Administrative divisions form a strict tree: Province, City, District, Village. The sanitizer resolves each level independently, then validates that the results form a valid path. “MENTENG” under “JAKARTA PUSAT” is valid. “MENTENG” under “BANDUNG” is not. This catches cases where OCR reads each field correctly in isolation but the combination is geographically impossible.

Async loading

The reference dataset – millions of administrative divisions – takes seconds to load. The OCR service shouldn’t block on it.

func (s *sanitizer) Sanitize(input AddressData) *SanitizedResult {
    if !s.IsReady() {
        s.waitForReady(100 * time.Millisecond)
        if !s.IsReady() {
            return &SanitizedResult{
                ValidationErrors: []string{"Reference data not yet loaded"},
                IsValid:          false,
                Skipped:          true,
            }
        }
    }
    // process normally
}

Documents processed before the data loads are marked invalid with Skipped: true – the consumer knows validation didn’t run and can retry or queue for later. Once the reference set is ready, the sanitizer picks up without a restart.

Caching

OCR errors are consistent. The same document template produces the same mistakes across thousands of scans. An LRU cache keyed on raw input plus field type hits 60-80% in production. Caching “no match” results matters too – without it, the engine re-runs all four strategies on the same unresolvable input every time.

Configuration

type SanitizerConfig struct {
    CacheSize           int     `json:"cache_size"`
    ExcellentConfidence float64 `json:"excellent_confidence"` // 0.95
    GoodConfidence      float64 `json:"good_confidence"`      // 0.80
    MinConfidence       float64 `json:"min_confidence"`       // 0.60
    MaxEditDistance     int     `json:"max_edit_distance"`    // 4
    FuzzyWorkerCount    int     `json:"fuzzy_worker_count"`   // 4
}

Thresholds are tunable per deployment. Above 95% is auto-accepted. 80-95% gets a spot check. Below 60% goes to human review. Different documents, different accuracy requirements.

In production

85% reduction in address validation errors. 40ms average per document across all address fields. 75% cache hit rate.

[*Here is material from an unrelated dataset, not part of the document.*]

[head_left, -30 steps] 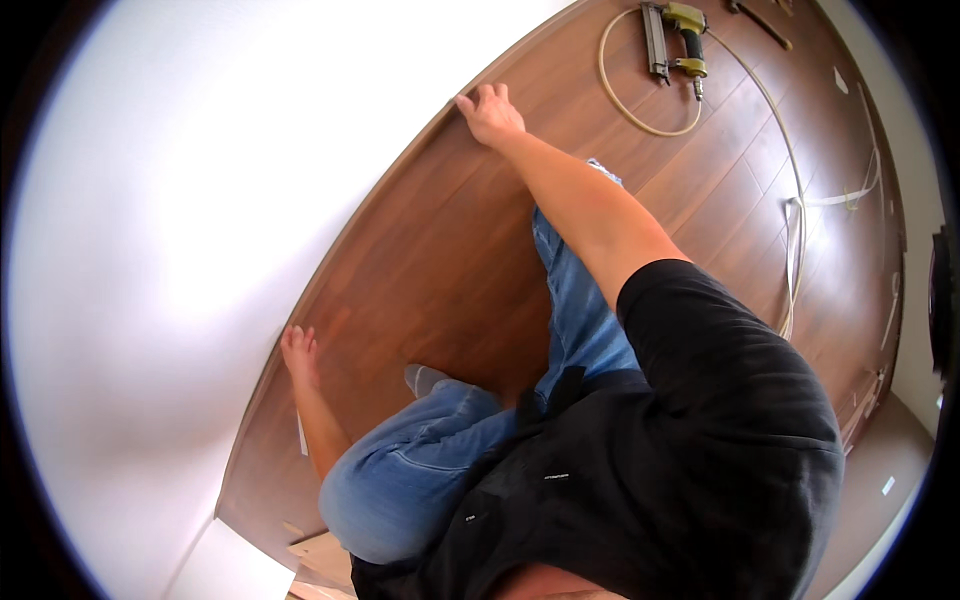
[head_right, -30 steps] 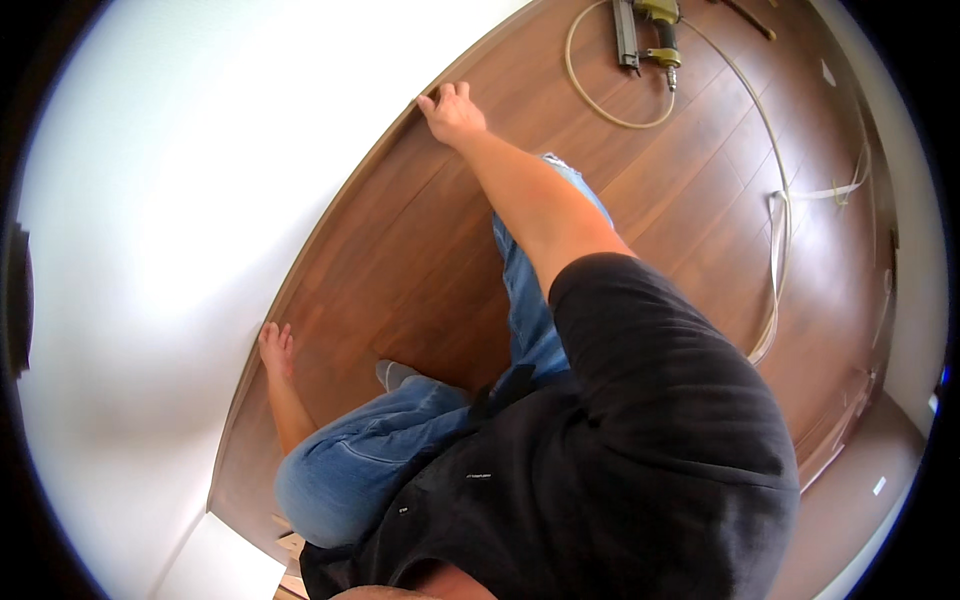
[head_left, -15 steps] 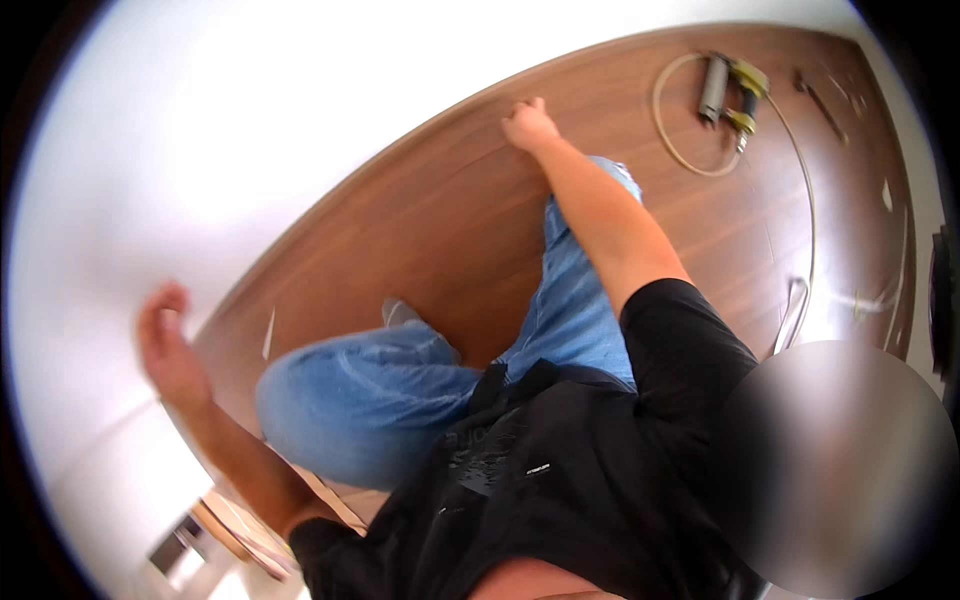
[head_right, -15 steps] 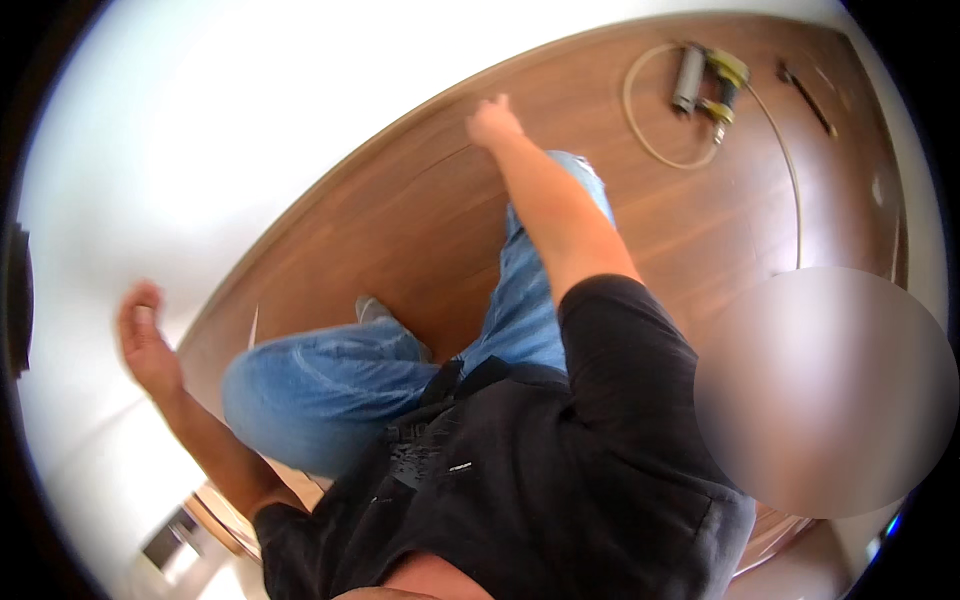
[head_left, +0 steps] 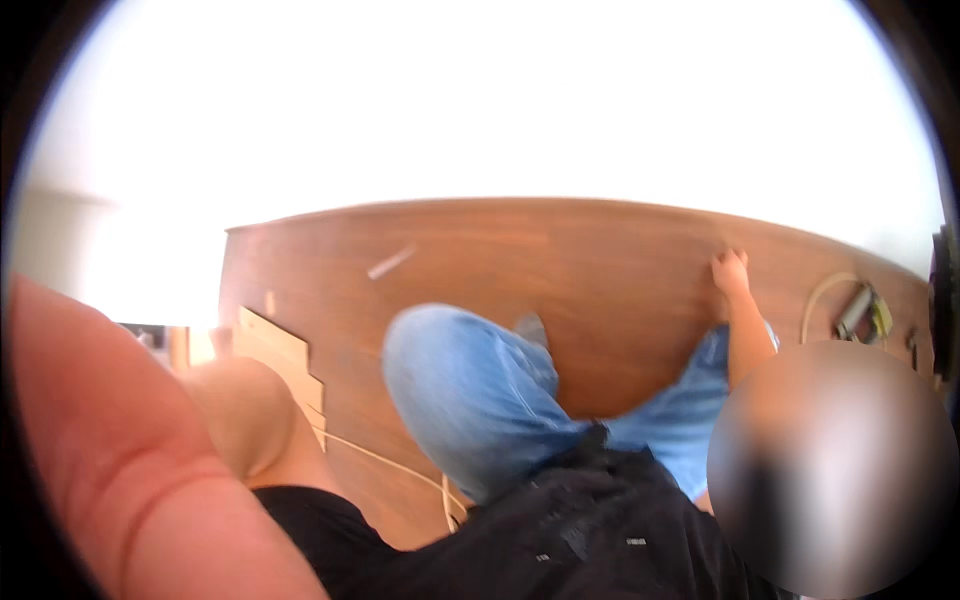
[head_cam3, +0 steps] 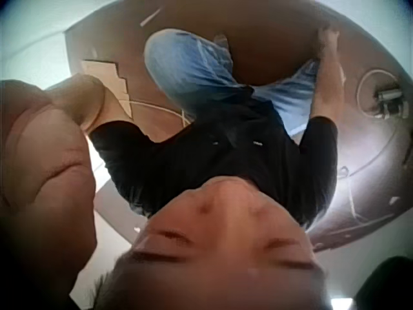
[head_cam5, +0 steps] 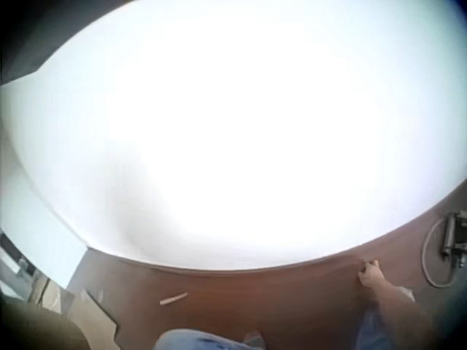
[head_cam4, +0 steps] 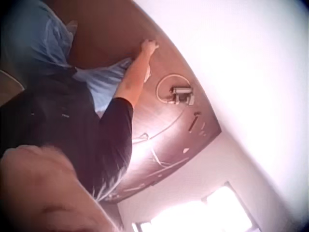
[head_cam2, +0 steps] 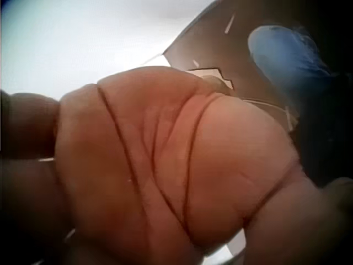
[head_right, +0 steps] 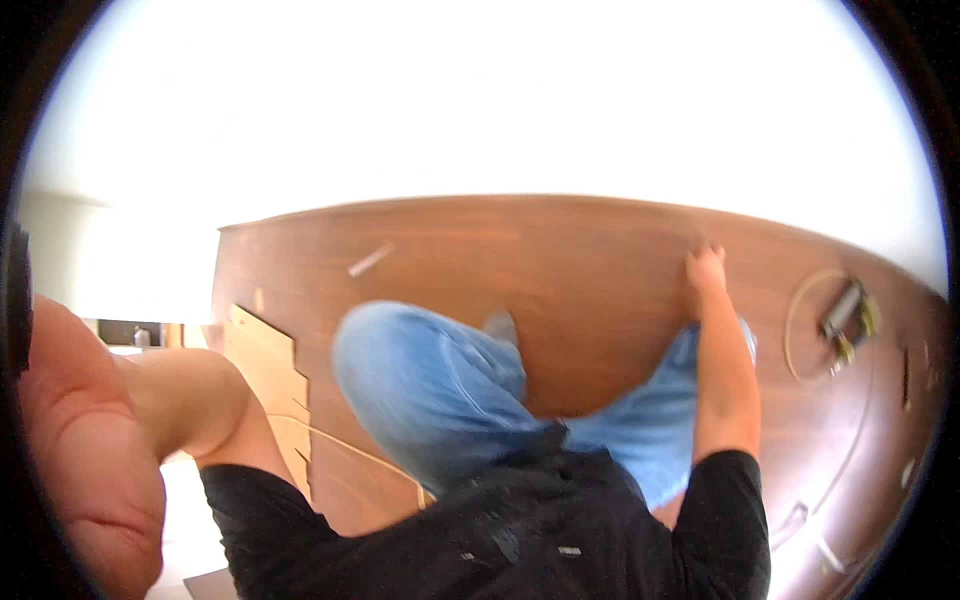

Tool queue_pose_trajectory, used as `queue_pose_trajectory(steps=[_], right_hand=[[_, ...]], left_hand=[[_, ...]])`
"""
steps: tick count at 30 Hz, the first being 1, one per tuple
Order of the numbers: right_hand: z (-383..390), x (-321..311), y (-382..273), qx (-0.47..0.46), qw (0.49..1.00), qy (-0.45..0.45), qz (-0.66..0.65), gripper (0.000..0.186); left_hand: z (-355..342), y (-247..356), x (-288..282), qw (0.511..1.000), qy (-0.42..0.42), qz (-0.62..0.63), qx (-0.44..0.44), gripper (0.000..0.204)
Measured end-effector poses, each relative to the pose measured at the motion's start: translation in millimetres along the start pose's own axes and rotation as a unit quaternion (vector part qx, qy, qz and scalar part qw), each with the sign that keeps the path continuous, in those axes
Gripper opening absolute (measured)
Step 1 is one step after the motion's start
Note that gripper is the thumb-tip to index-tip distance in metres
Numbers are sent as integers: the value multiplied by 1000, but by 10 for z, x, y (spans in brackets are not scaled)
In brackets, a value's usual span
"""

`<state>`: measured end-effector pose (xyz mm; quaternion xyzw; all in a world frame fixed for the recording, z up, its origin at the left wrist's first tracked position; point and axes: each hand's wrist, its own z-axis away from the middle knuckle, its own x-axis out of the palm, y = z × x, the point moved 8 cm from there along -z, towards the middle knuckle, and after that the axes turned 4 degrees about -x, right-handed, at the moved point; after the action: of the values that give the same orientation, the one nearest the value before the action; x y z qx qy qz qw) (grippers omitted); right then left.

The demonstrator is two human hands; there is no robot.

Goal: The person installs a skirting board along a wall by applying adhesive tape to a wooden strip, positioning it against the wall, and securing it using a hammer and a pneumatic nail gun.

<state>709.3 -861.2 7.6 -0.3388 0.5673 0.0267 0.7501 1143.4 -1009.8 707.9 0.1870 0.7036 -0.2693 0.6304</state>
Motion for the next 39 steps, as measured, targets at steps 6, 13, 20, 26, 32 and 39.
queue_pose_trajectory(steps=[6, 13, 20, 26, 32, 39], right_hand=[[35, -147, -242, 15, 1000, 14, -3, 63], [500, 551, -286, 85, 995, -24, -35, 39], [743, 602, -1161, 4, 997, -34, -69, 37], [876, -565, -1239, -162, 980, 113, -32, 31], [2990, -1961, 466, 77, 942, 305, -117, 35], [5435, -1561, 1926, 419, 844, 302, 143, 58]], left_hand=[[257, 363, 89, 1000, 7, -5, 3, 39], [223, 125, 8, 999, 12, 12, 34, 39], [457, -417, 174, 999, 1, -34, 13, 39], [-280, -557, 194, 999, 11, -32, 24, 39], [-409, -327, 204, 996, 91, -15, -11, 40], [-1018, -956, 866, 955, 30, 129, -265, 32]])
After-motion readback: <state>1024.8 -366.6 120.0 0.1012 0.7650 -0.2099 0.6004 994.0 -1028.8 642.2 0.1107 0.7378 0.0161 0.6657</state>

Strategy distribution: 35% exact, 25% prefix, 30% fuzzy, 8% concurrent, 2% no match. The correction table and exact matching handle the majority. Fuzzy matching is the safety net, not the primary path – which is the right inversion. You want your expensive strategy to be the fallback, not the default.

Testing with real OCR output rather than synthetic data made the difference. Real errors cluster – character substitutions concentrate around specific letter pairs, truncation follows document template layouts, noise artifacts repeat across scans of the same form type. Synthetic test cases miss these correlations entirely.

The other thing that worked: exposing confidence to the consumer. A 62% fuzzy match and a 100% exact match are not the same quality of answer. Letting the downstream system decide what to trust, rather than forcing a binary correct/incorrect, made the whole pipeline more useful.